A modern-day answer to Crime and Punishment, My Name Is Nathan Lucius is a taut and unforgiving exploration of the intersection of violence, trauma, social responsibility, and memory. Stylish, intense, and unforgettable, this glittering noir gem will appeal to readers of Irvine Welsh and Chuck Palahniuk as well as fans of Thomas Harris and Dennis Lehane.

About the author:

Mark Winkler was born in Johannesburg, South Africa, in 1966. He grew up in what is now Mpumalanga and graduated from Rhodes University, Grahamstown, with a Bachelor of Journalism in 1990. My Name Is Nathan Lucius, his second novel, was longlisted for the 2016 Sunday Times Fiction Prize, and his short story “When I Came Home” was shortlisted for the 2016 Commonwealth Writer’s Prize, one of 26 stories to be selected out of almost 4,000 submissions from 47 countries. Winkler lives in Cape Town with his wife and their two daughters. Find him online at @giantblackdog. 

Excerpt:

My Name

• My name is Nathan Lucius. I sleep with the light on.

• I buy old photographs of people I don’t know. I give them names and arrange them into a family tree on my wall. This means I can have a new family whenever I want.

• I’m happiest when each day is exactly like the one before.

• I like to run. I hate the beach.

• When Mrs. du Toit next door masturbates I can hear her coming behind my wall of photographs. I’ve never seen her husband. Maybe that’s why she does it all the time. Sometimes the sound inspires me to the same. I think of her even though she is over forty.

• I work at a daily newspaper where I sell advertising space. It’s a job.

• I like to drink. I like to watch TV.

• I had a girlfriend a while ago. One day I told her that I’d rather wank than have sex with her, so she left.

• My name is Nathan Lucius. I am thirty-one years old. I live in a flat in Pansyshell Park. I have no pets.

 

Often the News in the Morning

Often the news in the morning edition doesn’t get much past page twelve. After that it’s business and sport. Sometimes you’ll find that page twelve is already in the business supplement. There are seven billion people on the planet. It worries me that the journos can only find enough stories to fill twelve pages. What a boring species we must be.

There are more ads than stories anyway. It’s like the journos are there only to fill the gaps between the commercial stuff. Maybe it’s enough to put them off writing past page twelve, the knowledge that you’re just writing around ads for cars or margarine. It must be disheartening.

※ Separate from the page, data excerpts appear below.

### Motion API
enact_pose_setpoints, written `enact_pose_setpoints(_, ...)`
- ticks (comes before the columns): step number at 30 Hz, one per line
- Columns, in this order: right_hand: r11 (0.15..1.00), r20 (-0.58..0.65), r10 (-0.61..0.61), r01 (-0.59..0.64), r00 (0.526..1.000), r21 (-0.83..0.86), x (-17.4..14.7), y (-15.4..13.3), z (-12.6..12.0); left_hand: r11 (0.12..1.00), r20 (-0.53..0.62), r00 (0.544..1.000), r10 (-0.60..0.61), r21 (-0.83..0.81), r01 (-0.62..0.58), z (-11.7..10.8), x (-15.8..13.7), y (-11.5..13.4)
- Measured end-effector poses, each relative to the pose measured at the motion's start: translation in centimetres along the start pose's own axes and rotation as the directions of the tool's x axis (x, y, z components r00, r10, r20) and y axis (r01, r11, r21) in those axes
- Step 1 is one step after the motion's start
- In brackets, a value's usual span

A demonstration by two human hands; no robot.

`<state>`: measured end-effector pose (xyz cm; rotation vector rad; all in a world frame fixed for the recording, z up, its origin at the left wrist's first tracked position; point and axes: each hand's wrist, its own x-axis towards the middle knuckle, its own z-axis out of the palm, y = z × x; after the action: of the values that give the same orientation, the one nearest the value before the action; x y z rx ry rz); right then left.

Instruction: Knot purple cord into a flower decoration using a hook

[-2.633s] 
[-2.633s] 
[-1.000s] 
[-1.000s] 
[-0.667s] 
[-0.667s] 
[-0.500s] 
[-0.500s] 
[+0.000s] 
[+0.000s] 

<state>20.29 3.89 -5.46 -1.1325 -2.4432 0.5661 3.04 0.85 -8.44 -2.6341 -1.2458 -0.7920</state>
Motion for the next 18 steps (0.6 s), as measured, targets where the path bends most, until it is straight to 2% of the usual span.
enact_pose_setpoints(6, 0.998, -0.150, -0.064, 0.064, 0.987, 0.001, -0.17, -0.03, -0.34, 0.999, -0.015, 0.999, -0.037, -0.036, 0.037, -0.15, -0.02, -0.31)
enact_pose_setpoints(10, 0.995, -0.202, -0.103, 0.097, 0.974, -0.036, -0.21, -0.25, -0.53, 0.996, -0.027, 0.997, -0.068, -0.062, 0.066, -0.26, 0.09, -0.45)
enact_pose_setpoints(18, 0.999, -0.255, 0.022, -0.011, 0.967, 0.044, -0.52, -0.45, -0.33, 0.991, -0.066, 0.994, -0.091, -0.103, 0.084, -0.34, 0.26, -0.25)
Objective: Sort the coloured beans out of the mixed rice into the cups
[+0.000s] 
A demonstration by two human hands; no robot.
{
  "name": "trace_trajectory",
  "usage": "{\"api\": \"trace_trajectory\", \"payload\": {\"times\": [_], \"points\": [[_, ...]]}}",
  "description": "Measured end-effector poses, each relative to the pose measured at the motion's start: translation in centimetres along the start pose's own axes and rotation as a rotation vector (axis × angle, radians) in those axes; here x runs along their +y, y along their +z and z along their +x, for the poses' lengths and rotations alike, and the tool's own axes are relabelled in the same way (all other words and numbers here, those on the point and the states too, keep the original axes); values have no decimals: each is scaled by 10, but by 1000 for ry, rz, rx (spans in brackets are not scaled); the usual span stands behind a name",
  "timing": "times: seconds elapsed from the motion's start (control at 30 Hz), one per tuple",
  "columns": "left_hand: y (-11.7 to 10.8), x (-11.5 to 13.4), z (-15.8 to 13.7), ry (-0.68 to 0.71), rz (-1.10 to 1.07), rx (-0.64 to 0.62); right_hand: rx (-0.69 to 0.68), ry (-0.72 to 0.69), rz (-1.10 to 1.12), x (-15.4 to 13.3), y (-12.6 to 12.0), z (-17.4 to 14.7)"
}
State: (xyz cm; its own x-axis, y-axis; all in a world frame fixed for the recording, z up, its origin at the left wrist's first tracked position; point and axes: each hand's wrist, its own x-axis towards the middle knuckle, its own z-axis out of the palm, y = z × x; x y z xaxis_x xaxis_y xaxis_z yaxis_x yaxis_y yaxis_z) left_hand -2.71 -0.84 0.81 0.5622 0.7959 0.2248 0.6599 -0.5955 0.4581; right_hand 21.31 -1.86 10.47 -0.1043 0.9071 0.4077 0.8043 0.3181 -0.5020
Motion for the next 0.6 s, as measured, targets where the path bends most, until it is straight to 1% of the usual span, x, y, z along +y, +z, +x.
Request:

In the three years I’ve been here it’s become harder and harder to sell ad space even though the spaces have got smaller. You measure the spaces in centimetres up and by columns across. I’ve always struggled to understand that. It’s like measuring something in so many cubits high by so many wombats wide. My boss, Sonia, blames the bad sales on the internet. She blames most things on the internet. Child porn, global warming, the wrong election results. Sonia has been here far longer than I have. She tells me that in the old days it was piss-easy to sell a double-page spread. Those are her words. Sometimes she speaks like a sailor. Double pages used to cost as much as a small house back then. Advertisers would buy them all the time. Now we have to “add value” by “bundling” sales in the print edition with online sales. It’s a carrot to get advertisers to spend money. We sell fewer double-page spreads than ever. Everyone is reading the news on their phones or their tablets or whatever. The bosses say we have to keep the print edition going. I don’t know why. Me, I’d just call it a day.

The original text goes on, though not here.